Data Splits for Predictive Modeling I Video Lecture Transcript
This transcript was automatically generated, so there may be discrepancies between the video and the text.

Hi, everybody and welcome back. We're gonna continue learning about supervised learning by touching on a series of data splits. The first of which is going to be known as the train test split. Let me go ahead and share my Jupiter notebook and we can get started. So what we're going to accomplish in this notebook, which is the data splits for predictive modeling notebook found within the supervised learning folder in our lectures.
Uh We will discuss why we might want to split our data set in the first place. Then we will continue on through a series of videos and define three different types of data splits. Uh And this video will only touch on the train test split portion. Uh And then we will talk about scenarios. Uh at the end in the third video, we'll touch on this uh scenarios in which you might prefer one splitting technique over another.
So at the top here, you'll see these um this little code chunk. This will start appearing at the top of uh a lot of our Jupiter notebooks moving forward. This is just going to be a common set of items that I know I'm going to need throughout my Jupiter notebook such as NPI Matt plot lib. Eventually we'll see pandas up here. Uh So that's what this code chunk at the top of the notebook is going to be from now on.
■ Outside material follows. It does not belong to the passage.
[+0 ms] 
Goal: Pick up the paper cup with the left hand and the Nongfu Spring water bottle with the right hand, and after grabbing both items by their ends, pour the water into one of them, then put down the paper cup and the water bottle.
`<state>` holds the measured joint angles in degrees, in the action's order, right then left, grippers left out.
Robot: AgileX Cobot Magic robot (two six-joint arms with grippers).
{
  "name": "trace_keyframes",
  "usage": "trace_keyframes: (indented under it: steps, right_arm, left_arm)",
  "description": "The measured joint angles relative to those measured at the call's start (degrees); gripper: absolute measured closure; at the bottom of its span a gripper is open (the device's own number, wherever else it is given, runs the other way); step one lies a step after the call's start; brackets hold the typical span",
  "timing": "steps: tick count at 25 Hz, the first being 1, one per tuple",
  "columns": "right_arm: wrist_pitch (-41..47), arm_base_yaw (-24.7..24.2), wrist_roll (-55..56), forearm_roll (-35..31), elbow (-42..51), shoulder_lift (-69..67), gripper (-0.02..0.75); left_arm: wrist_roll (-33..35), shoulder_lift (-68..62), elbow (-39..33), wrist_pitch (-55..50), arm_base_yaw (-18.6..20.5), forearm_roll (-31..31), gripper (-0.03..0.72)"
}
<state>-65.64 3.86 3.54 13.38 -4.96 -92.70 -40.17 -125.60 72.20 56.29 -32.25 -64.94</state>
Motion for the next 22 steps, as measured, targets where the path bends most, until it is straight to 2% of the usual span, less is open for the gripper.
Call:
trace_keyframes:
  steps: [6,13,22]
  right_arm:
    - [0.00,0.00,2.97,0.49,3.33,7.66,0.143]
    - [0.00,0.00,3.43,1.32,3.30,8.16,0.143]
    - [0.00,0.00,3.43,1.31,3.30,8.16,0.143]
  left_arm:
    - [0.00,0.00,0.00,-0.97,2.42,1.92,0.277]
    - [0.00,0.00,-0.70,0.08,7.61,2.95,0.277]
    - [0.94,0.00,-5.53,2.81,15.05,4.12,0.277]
... So let's talk about a rationale for why we would want to split our data set. Why wouldn't we want all of our data to train the model? Uh You know, why don't we want that? So let's imagine uh we are solving a predictive modeling problem which we're soon going to be doing. So we go out and we collect some data X comma Y which may be is N observations of M features with N corresponding outputs.
So the goal in predictive modeling is to try and find the model with what is known as the lowest generalization error. So we define generalization error uh vaguely uh to be the uh error on of the model. The model's error on a randomly collected set. Uh This is a new set that the model was not trained on and let's call that set X star Y star. So the idea being we're gonna fix this new data set uh but that random or the uh initial trading set was randomly collected X Y was randomly collected.
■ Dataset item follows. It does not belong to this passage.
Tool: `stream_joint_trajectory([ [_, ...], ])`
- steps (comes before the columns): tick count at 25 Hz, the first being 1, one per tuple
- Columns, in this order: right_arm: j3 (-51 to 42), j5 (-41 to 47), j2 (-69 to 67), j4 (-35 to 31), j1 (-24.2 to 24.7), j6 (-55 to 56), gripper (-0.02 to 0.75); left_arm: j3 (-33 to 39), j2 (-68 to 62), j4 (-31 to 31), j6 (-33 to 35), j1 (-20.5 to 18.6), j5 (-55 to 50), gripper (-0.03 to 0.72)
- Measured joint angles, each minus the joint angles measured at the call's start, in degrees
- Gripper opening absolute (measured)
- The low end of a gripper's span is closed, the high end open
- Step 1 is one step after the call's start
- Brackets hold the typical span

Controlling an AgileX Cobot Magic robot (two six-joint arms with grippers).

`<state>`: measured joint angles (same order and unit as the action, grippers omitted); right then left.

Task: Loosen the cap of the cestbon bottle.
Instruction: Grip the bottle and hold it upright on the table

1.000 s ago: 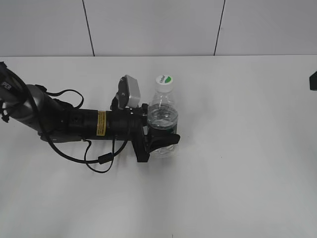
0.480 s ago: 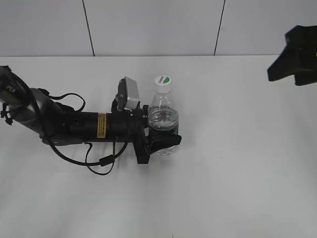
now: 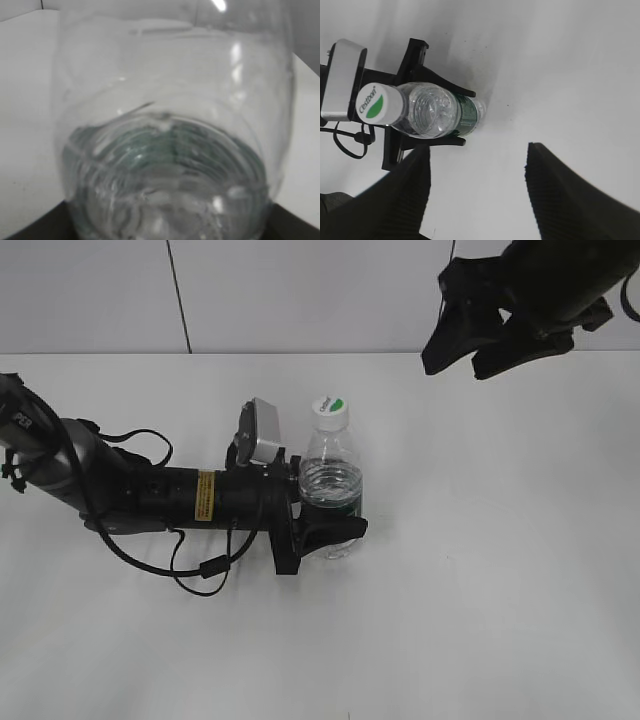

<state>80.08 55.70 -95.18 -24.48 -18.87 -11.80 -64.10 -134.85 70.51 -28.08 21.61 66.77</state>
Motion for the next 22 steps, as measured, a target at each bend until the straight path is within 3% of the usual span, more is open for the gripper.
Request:
stream_joint_trajectory([
  [22, 1.5, -0.4, -1.1, 0.9, -1.0, -0.6, 0.461, 0.0, 1.5, 1.4, -1.9, 0.0, -3.4, 0.401],
])
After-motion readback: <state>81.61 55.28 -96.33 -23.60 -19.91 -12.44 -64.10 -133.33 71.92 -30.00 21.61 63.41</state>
And so we can use this fact, the fact that this was randomly collected to say that well, the error on this fixed uh generalization set uh is a random variable. So we can call this random variable capital G if we want to determine the best model. So the model with the lowest G, because we'll say lowest, sometimes you'll want the highest. But uh for this video, let's say that we want to make G as low as possible.
Uh We will choose the best model from a set of candidate models. Maybe we have a few that we're choosing between, we'll choose the one that has the optimal G. So in this setting, we're gonna say we want to be smallest. So what we really want to know for each model in order to make our decision is we need to know something about G and hopefully something about its distribution.
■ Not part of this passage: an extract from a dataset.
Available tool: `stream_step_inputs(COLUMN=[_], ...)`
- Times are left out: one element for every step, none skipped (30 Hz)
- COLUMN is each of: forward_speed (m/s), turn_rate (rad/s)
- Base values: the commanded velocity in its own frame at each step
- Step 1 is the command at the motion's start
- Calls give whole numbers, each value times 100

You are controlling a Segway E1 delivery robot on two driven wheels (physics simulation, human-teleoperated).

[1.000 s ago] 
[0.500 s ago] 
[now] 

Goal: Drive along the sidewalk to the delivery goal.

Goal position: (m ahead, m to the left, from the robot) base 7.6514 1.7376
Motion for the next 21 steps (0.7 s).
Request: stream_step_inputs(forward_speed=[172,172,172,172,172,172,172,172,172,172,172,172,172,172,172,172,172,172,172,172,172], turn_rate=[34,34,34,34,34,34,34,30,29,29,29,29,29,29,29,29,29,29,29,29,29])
So one way we could try and do this in an ideal world, maybe we go out and we just collect a whole bunch of large data sets that we can uh fit models on and then test it on this fixed generalization set and then see how it does. Um But we should point out that this isn't practical. Uh It can be very expensive to collect data. Uh Maybe it's not possible to collect any more data or maybe it's not ethical to continuously collect data from uh individuals just for the purposes of training a model.
Uh So in practice, we're going to be constrained to a single training set. And so because we're constrained to a single training set, we're going to need to sort of simulate this process of going out to get many different sets uh with a series of data splits. So these data splits allow us to sort of simulate the process of going out and getting a bunch of different randomly collected training sets, which we can then use to our advantage to try and estimate something about this
generalization error. So we're gonna start off with the first type of data split called the train test split. So this one you're gonna want to do and every predictive modeling problem you're gonna work on, you should probably start it out with doing a train test split. So the purpose of this train test split is we're gonna create two unique data sets.
The first data set we will come uh uh create is called the training set. So this training set is the subset used to fit models and then compare potential models that you're choosing between. So maybe you have a few different models, you'll use the training set to figure out which one is best. So uh oh OK. So this data set is usually split further as we'll see.
So we make this initial train test split and then the training set is usually split into even smaller sets. The testing set is the subset of the data that you're going to use to make a sort of final check before putting your model into production, whatever whatever that means for you, maybe it means using the model uh for the research paper you're working on or maybe it means making it a part of a production pipeline in an industry setting.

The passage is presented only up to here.